FISCAL EFFECT : Appropriation: No Fiscal Com.: No
Local: No
SUPPORT : (Verified 6/7/12)
California School Boards Association (source)
California Teachers Association
ARGUMENTS IN SUPPORT : California School Boards
Association, the sponsor of this bill, states:
AB 2278 pertains to school districts that have
determined they lack resources to pay for their current
year obligations and have requested an emergency loan
from the state. For loan amounts over a certain
threshold the Superintendent of Public Instruction (SPI)

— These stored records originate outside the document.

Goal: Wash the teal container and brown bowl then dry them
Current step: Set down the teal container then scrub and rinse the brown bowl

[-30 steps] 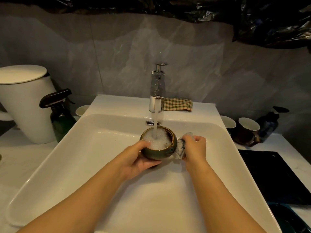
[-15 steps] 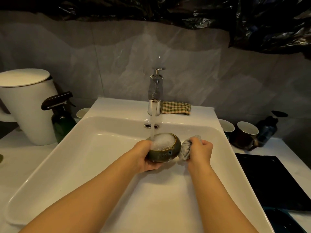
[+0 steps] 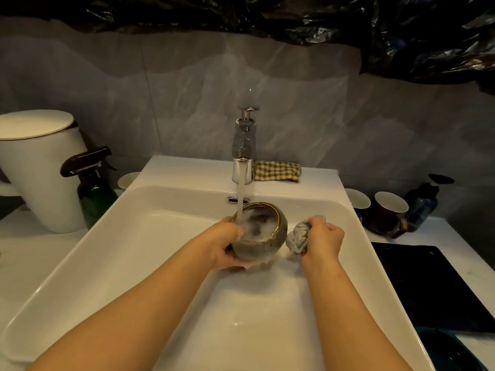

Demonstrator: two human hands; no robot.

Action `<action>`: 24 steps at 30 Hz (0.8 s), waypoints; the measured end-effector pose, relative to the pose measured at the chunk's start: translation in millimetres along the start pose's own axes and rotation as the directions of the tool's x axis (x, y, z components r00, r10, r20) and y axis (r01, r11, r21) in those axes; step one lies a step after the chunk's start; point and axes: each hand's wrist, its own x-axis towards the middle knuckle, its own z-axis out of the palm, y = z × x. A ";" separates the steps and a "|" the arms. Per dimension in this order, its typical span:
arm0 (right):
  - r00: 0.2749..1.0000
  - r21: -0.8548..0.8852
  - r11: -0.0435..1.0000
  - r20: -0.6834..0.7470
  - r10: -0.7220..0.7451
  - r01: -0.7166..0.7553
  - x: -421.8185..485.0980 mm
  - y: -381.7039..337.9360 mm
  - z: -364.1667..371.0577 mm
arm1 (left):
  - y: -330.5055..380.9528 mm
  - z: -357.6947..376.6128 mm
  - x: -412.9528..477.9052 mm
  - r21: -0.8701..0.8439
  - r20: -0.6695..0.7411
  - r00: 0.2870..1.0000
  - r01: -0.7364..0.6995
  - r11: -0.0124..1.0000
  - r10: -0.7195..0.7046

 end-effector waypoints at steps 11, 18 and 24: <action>0.999 0.009 1.000 0.036 -0.005 0.005 -5.7 -5.7 -1.5 | 24.4 -4.7 -12.2 0.419 -0.132 0.954 -0.192 0.887 0.269; 0.998 -0.023 0.999 0.044 0.046 -0.045 1.3 0.6 -0.3 | 10.1 -3.7 -15.1 -0.127 0.011 1.000 0.028 0.992 -0.027; 0.998 -0.012 1.000 0.055 0.020 -0.019 -6.1 -3.7 -0.4 | 23.1 -0.8 -18.7 0.526 -0.129 0.950 -0.176 0.832 0.283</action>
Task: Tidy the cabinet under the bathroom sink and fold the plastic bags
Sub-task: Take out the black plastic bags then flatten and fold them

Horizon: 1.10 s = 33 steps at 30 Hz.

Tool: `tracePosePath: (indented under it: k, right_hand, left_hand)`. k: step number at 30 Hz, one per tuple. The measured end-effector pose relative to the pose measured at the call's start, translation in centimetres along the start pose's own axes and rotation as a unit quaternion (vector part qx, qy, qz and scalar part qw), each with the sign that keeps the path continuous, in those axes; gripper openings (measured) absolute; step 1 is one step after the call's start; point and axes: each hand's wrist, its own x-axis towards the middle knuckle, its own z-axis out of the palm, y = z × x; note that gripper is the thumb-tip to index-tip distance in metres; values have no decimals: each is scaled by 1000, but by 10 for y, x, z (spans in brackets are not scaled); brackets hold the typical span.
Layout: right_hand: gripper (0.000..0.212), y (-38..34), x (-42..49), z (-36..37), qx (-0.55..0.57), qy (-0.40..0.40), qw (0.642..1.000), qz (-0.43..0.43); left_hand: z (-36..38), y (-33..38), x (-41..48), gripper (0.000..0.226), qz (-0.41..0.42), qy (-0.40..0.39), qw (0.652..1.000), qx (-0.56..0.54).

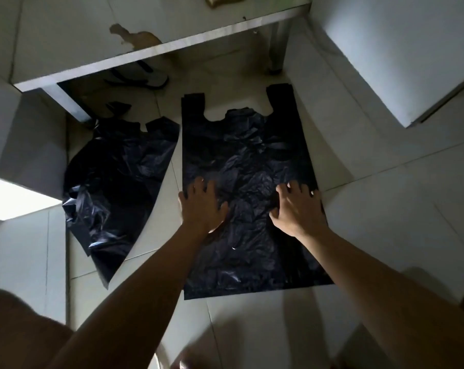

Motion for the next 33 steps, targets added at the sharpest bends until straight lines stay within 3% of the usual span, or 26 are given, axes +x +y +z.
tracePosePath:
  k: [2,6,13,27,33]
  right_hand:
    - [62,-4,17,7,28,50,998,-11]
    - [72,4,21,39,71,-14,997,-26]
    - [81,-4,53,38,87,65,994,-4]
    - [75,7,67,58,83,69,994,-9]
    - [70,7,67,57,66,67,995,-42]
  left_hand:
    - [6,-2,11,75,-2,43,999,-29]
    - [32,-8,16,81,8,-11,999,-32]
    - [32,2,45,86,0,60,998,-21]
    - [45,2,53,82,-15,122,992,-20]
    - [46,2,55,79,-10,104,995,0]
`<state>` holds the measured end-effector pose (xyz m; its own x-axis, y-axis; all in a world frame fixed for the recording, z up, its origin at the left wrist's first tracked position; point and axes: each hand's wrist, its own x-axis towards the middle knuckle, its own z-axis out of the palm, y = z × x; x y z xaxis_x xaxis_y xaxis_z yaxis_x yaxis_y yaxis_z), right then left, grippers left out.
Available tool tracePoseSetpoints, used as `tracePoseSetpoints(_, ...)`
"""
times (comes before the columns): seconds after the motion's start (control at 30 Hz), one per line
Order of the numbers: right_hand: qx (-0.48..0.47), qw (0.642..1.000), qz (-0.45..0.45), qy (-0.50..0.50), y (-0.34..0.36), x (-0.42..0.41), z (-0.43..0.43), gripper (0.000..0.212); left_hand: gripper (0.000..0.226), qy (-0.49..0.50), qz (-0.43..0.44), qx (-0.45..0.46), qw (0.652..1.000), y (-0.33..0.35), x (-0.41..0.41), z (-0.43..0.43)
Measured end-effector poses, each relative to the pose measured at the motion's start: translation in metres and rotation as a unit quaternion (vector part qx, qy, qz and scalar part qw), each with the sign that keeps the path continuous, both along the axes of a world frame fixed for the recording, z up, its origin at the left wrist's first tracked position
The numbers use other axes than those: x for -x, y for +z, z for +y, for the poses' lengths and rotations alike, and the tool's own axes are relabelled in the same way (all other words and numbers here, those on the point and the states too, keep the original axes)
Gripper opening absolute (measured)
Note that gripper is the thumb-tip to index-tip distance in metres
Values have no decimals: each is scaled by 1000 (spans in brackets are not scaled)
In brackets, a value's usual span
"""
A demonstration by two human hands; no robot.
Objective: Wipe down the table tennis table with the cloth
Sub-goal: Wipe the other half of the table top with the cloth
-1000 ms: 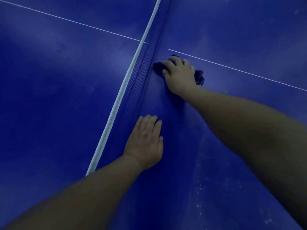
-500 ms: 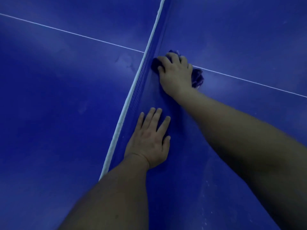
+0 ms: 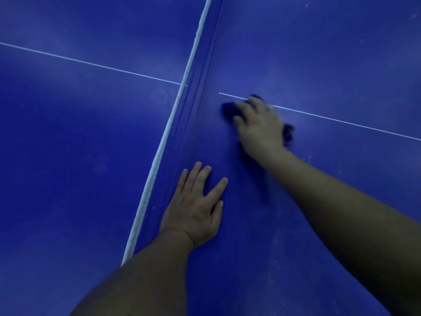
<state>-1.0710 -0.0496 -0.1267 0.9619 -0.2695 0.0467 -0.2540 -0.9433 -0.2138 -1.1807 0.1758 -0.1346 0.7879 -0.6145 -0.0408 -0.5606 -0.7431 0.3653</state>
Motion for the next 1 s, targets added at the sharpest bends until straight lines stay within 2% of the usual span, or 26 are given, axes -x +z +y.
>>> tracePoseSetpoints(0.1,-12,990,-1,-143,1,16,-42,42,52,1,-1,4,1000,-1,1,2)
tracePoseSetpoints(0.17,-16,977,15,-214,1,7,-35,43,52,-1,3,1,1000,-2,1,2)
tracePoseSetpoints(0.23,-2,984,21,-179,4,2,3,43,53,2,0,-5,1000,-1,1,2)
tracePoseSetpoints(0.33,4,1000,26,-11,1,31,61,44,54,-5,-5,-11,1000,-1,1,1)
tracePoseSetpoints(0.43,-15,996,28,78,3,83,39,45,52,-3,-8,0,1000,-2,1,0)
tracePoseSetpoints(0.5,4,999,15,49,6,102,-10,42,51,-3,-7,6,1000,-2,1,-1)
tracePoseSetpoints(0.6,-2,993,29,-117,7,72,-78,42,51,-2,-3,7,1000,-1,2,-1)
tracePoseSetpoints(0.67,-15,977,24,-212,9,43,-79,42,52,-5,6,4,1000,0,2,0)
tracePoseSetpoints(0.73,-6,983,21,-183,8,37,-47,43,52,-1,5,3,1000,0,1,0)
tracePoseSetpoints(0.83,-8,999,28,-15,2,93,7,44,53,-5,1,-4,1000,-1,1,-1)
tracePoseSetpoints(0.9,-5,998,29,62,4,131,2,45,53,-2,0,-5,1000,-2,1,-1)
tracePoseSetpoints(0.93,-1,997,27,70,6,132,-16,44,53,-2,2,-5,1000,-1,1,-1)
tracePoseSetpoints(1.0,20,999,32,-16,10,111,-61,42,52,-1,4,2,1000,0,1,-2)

assumes all the legal rights, duties and powers of the
governing board of the school district, which becomes
advisory only. In such instances, the SPI appoints an
administrator to act on their behalf and direct the
daily responsibilities and functions of the school
district and reports solely to the SPI.
AB 2278 would provide a means for the governing board to
provide their own insight into the performance of the
state administrator. With the loss of the authority of
board, this will create a means for the community to
engage more directly in the performance of the state
administrator. Additionally, with the requirement that
any such voluntary evaluation be submitted to the SPI,
Legislature, Governor and the Fiscal Crisis Management
and Assistance Team it will provide additional
information on the performance of the school district in
meeting the goal of attaining fiscal solvency.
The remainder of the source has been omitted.